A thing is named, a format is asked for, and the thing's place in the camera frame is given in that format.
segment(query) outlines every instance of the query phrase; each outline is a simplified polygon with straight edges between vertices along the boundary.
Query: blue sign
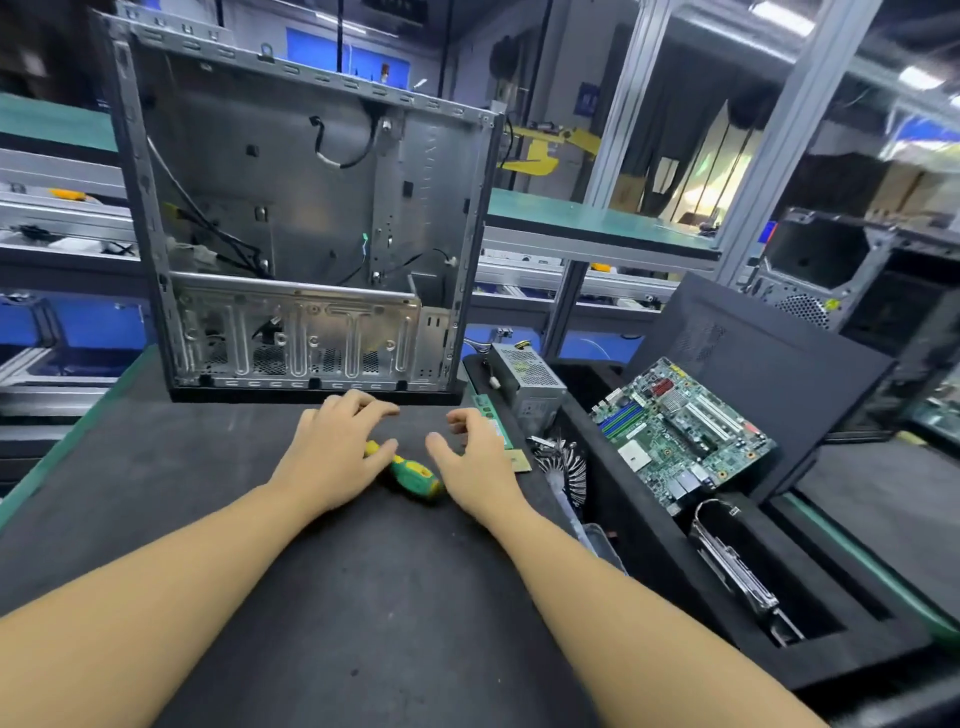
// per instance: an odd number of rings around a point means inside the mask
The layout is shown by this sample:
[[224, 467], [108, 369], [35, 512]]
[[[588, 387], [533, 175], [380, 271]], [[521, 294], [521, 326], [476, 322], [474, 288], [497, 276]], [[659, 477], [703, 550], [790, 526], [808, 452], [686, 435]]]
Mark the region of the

══════

◆ INSTRUCTIONS TO FOLLOW
In the data above, find each line that has the word "instance" and copy it out.

◆ ANSWER SPACE
segment(query) outlines every instance of the query phrase; each outline is a simplified polygon with straight edges between vertices along the boundary.
// per instance: an odd number of rings around a point means inside the mask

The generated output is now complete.